Please transcribe the records precisely; pictures stay out of your copy.

+++ Extracted records

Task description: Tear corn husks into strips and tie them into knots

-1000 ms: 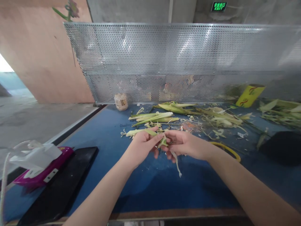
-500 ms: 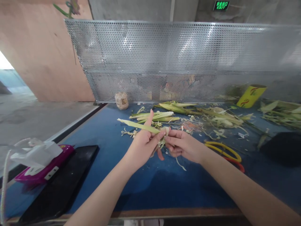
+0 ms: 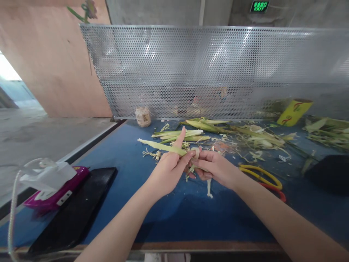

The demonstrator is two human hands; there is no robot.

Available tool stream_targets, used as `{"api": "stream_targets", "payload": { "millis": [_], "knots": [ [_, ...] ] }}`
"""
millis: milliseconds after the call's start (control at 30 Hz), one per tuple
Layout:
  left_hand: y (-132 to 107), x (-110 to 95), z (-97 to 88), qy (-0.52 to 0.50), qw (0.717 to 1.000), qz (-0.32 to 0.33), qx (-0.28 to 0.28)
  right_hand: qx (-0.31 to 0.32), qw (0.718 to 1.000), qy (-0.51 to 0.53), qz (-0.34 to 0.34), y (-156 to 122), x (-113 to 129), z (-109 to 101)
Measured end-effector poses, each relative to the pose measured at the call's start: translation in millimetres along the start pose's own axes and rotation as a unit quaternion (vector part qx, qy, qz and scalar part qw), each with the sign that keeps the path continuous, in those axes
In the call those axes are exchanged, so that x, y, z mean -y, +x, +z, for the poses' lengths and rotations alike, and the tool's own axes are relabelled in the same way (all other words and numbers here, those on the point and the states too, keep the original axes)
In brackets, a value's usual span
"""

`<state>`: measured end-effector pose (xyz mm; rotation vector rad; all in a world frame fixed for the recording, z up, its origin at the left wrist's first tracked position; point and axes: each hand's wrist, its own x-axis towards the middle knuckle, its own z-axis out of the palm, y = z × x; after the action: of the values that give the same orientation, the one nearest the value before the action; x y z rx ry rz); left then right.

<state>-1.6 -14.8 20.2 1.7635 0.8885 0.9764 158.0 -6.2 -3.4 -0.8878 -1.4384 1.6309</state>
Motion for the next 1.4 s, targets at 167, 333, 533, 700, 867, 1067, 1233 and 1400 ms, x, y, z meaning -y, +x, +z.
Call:
{"api": "stream_targets", "payload": {
  "millis": [167, 333, 533, 700, 867, 1067, 1233, 1400],
  "knots": [
    [2, 5, -0.6, -0.025, 0.999, -0.037, -0.007, -0.007, 1.0, -0.008, -0.015, 1, 0, -2],
    [4, 9, -2.7, -0.069, 0.996, -0.053, 0.003, 0.01, 0.999, -0.01, -0.044, 1, 2, -7],
    [5, 9, -7.9, -0.037, 0.998, -0.057, 0.02, -0.025, 0.994, -0.085, -0.065, -1, 9, -11],
    [5, 12, -11.5, 0.037, 0.998, -0.048, 0.002, -0.051, 0.979, -0.18, -0.075, -2, 15, -10],
    [5, 13, -18.1, 0.097, 0.993, -0.048, 0.047, -0.05, 0.964, -0.248, -0.084, -3, 15, -15],
    [4, 6, -18.8, -0.005, 0.994, -0.073, 0.079, -0.046, 0.976, -0.199, -0.072, -2, 13, -20],
    [2, 1, -11.9, -0.197, 0.975, -0.068, 0.076, -0.01, 0.996, -0.029, -0.08, -3, 13, -14],
    [2, 5, -4.5, -0.136, 0.991, -0.021, -0.003, 0.035, 0.995, 0.038, -0.087, -6, 13, -11]
  ]
}}
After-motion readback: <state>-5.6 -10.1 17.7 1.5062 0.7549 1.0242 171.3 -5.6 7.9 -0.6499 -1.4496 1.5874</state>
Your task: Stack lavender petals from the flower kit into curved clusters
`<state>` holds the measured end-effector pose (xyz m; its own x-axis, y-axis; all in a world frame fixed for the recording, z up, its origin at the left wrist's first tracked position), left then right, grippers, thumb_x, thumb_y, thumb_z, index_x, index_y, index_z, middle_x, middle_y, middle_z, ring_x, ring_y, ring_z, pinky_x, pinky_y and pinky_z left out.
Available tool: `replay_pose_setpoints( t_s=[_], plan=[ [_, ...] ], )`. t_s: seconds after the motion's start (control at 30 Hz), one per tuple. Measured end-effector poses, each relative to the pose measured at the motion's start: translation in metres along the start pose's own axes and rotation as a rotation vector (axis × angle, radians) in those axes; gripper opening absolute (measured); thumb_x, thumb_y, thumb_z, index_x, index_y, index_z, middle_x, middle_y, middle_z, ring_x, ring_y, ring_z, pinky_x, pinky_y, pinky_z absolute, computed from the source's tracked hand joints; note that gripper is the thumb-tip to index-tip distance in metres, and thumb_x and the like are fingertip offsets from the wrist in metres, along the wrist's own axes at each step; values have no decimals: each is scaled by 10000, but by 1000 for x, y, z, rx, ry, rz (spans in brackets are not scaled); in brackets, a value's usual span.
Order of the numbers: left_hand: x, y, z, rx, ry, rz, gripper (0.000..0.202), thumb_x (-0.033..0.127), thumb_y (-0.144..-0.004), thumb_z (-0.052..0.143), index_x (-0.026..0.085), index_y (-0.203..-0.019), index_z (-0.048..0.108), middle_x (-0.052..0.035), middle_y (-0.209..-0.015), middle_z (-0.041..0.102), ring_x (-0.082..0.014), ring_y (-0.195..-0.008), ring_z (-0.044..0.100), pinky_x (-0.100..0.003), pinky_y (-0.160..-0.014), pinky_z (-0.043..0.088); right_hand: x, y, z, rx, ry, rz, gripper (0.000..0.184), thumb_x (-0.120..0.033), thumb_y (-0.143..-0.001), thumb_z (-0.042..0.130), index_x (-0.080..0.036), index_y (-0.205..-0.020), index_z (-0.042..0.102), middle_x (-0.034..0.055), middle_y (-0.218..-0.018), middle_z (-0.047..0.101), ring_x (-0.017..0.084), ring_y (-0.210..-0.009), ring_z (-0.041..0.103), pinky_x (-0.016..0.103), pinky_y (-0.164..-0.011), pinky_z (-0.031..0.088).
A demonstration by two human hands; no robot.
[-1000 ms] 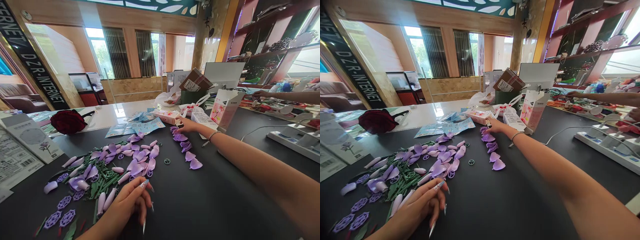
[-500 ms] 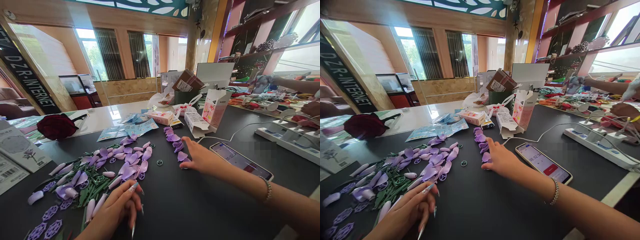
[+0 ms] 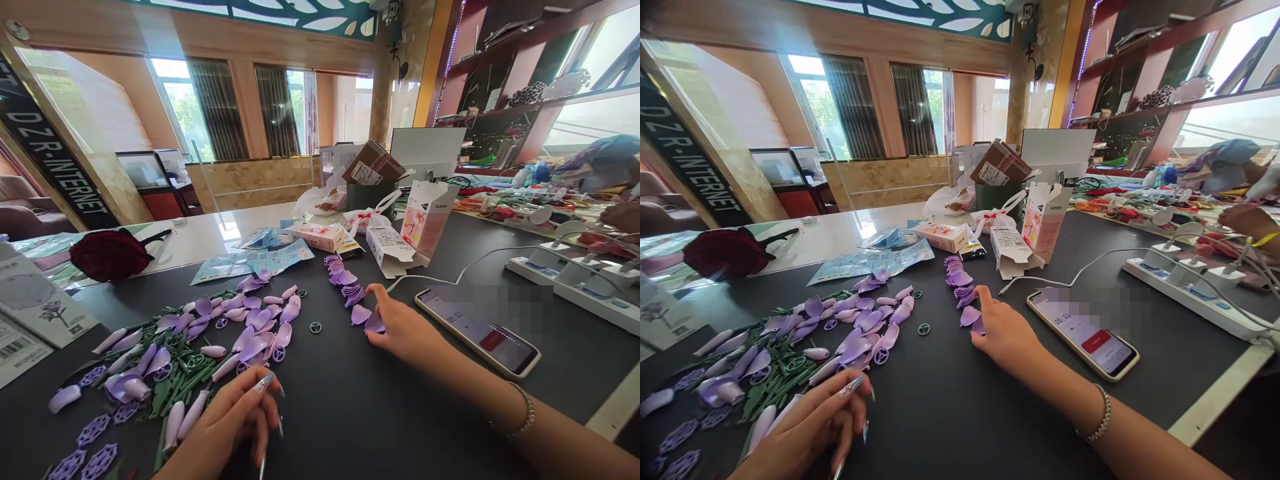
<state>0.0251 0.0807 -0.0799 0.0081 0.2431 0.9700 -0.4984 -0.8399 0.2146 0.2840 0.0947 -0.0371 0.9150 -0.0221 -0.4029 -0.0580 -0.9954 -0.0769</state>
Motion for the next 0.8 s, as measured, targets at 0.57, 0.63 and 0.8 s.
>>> replay_pose_setpoints(
  t_s=[0.57, 0.63, 0.8],
  plan=[
    [2, 1, 5, -24, -36, -21, 518, 657, -694, 678, 170, -851, 601, 11, -619, 628, -74, -384, 492, -194, -388, 384, -22, -5, 6, 114, -6, -273, 210, -181, -777, 584, -167, -987, 586, 105, -1006, 649, 241, -923, 621, 395, -834, 486],
    [1, 1, 3, -7, -44, -31, 543, 684, -678, 673, 173, -851, 608, 3, -626, 637, -81, -387, 491, -203, -382, 392, -24, -4, 6, 104, 13, -272, 219, -188, -781, 591, -157, -996, 609, 112, -1017, 651, 247, -940, 619, 397, -846, 484],
    [-15, -1, -15, 85, -50, -61, 634, 706, -647, 688, 179, -991, 606, -9, -643, 660, -108, -393, 509, -228, -378, 419, -27, 0, 5, 70, 47, -253, 357, -239, -796, 615, -123, -1133, 629, 137, -1079, 655, 282, -1002, 614, 435, -888, 476]
  ],
)
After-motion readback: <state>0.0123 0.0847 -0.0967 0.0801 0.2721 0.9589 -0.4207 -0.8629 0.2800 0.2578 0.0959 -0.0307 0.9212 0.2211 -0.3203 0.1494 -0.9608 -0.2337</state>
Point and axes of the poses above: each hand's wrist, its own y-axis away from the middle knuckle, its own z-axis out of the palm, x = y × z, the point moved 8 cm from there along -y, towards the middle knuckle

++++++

● Exercise answer
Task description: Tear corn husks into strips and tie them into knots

-1000 ms: 
-500 ms: 
+0 ms: 

The demonstrator is two human hands; there is no robot.

Available tool stream_targets, used as `{"api": "stream_targets", "payload": { "millis": [_], "knots": [ [_, ...] ] }}`
"""
millis: milliseconds after the call's start (control at 30 Hz), one per tuple
Layout:
  left_hand: y (-132 to 107), x (-110 to 95), z (-97 to 88), qy (-0.52 to 0.50), qw (0.717 to 1.000), qz (-0.32 to 0.33), qx (-0.28 to 0.28)
  right_hand: qx (-0.31 to 0.32), qw (0.718 to 1.000), qy (-0.51 to 0.53), qz (-0.34 to 0.34), y (-156 to 122), x (-113 to 129), z (-109 to 101)
Measured end-effector poses, each relative to the pose measured at the call's start: translation in millimetres along the start pose's own axes and rotation as a unit quaternion (vector part qx, qy, qz and scalar part qw), each with the sign that keeps the path continuous, in those axes
In the call those axes are exchanged, so that x, y, z mean -y, +x, +z, for the poses' lengths and rotations alike, and the tool's own axes are relabelled in the same way (all other words and numbers here, those on the point and the states too, keep the original axes)
In brackets, a value's usual span
"""

`<state>`: measured end-effector pose (xyz mm; rotation vector rad; all in a world frame fixed for the recording, z up, its origin at the left wrist's first tracked position; point and axes: each hand's wrist, its own x-axis towards the middle knuckle, its own z-axis out of the palm, y = z × x; after the action: of the values that give the same orientation, the one nearest the value before the action; x y z rx ry rz); left then right.

<state>-1.6 -14.8 20.2 1.7635 0.8885 0.9764 158.0 -6.2 -3.4 -0.8878 -1.4384 1.6309</state>
Motion for the next 1.4 s, targets at 167, 333, 533, 700, 867, 1067, 1233 and 1400 ms, x, y, z meaning -y, +x, +z.
Call:
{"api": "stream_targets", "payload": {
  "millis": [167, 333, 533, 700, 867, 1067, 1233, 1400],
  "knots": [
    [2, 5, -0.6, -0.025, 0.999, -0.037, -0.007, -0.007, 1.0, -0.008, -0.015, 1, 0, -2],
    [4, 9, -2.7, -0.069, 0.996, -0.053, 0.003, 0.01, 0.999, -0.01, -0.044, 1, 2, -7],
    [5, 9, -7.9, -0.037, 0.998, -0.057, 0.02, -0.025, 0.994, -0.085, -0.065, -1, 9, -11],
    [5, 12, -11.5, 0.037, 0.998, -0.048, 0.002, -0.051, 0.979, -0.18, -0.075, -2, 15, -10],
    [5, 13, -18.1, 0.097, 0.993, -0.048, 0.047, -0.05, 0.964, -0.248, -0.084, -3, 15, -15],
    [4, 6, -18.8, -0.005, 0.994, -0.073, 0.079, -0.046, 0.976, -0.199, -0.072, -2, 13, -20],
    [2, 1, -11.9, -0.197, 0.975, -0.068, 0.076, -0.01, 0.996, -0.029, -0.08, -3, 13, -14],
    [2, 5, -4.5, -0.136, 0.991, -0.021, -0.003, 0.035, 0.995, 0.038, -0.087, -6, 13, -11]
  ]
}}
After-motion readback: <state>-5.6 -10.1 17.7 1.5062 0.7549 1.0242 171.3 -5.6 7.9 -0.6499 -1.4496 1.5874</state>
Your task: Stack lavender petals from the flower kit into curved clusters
`<state>` holds the measured end-effector pose (xyz m; its own x-axis, y-axis; all in a world frame fixed for the recording, z up, its origin at the left wrist's first tracked position), left then right, grippers, thumb_x, thumb_y, thumb_z, index_x, index_y, index_z, middle_x, middle_y, middle_z, ring_x, ring_y, ring_z, pinky_x, pinky_y and pinky_z left out.
Available tool: `replay_pose_setpoints( t_s=[_], plan=[ [_, ...] ], )`. t_s: seconds after the motion's start (control at 30 Hz), one per tuple. Measured end-effector poses, each relative to the pose measured at the motion's start: translation in metres along the start pose's own axes and rotation as a rotation vector (axis × angle, radians) in those axes; gripper opening absolute (measured); thumb_x, thumb_y, thumb_z, index_x, index_y, index_z, middle_x, middle_y, middle_z, ring_x, ring_y, ring_z, pinky_x, pinky_y, pinky_z absolute, computed from the source's tracked hand joints; note that gripper is the thumb-tip to index-tip distance in metres, and thumb_x and the like are fingertip offsets from the wrist in metres, along the wrist's own axes at each step; values have no decimals: each is scaled by 10000, but by 1000 for x, y, z, rx, ry, rz (spans in brackets are not scaled); in brackets, a value's usual span.
Order of the numbers: left_hand: x, y, z, rx, ry, rz, gripper (0.000..0.202), thumb_x (-0.033..0.127), thumb_y (-0.144..-0.004), thumb_z (-0.052..0.143), index_x (-0.026..0.085), index_y (-0.203..-0.019), index_z (-0.048..0.108), middle_x (-0.052..0.035), middle_y (-0.209..-0.015), middle_z (-0.041..0.102), ring_x (-0.082..0.014), ring_y (-0.195..-0.008), ring_z (-0.044..0.100), pinky_x (-0.100..0.003), pinky_y (-0.160..-0.014), pinky_z (-0.043..0.088); right_hand: x, y, z, rx, ry, rz, gripper (0.000..0.184), thumb_x (-0.120..0.033), thumb_y (-0.143..-0.001), thumb_z (-0.042..0.130), index_x (-0.080..0.036), index_y (-0.205..-0.020), index_z (-0.042..0.102), middle_x (-0.034..0.055), middle_y (-0.218..-0.018), middle_z (-0.047..0.101), ring_x (-0.017..0.084), ring_y (-0.210..-0.009), ring_z (-0.041..0.103), pinky_x (-0.016..0.103), pinky_y (-0.164..-0.011), pinky_z (-0.031..0.088).
A demonstration by two human hands; no robot.
[-1000 ms] 
[-500 ms] 
[+0 ms] 
<state>0.0251 0.0807 -0.0799 0.0081 0.2431 0.9700 -0.4984 -0.8399 0.2146 0.2840 0.0947 -0.0371 0.9150 -0.0221 -0.4029 -0.0580 -0.9954 -0.0769</state>
Motion for the next 0.8 s, as measured, targets at 0.57, 0.63 and 0.8 s.
>>> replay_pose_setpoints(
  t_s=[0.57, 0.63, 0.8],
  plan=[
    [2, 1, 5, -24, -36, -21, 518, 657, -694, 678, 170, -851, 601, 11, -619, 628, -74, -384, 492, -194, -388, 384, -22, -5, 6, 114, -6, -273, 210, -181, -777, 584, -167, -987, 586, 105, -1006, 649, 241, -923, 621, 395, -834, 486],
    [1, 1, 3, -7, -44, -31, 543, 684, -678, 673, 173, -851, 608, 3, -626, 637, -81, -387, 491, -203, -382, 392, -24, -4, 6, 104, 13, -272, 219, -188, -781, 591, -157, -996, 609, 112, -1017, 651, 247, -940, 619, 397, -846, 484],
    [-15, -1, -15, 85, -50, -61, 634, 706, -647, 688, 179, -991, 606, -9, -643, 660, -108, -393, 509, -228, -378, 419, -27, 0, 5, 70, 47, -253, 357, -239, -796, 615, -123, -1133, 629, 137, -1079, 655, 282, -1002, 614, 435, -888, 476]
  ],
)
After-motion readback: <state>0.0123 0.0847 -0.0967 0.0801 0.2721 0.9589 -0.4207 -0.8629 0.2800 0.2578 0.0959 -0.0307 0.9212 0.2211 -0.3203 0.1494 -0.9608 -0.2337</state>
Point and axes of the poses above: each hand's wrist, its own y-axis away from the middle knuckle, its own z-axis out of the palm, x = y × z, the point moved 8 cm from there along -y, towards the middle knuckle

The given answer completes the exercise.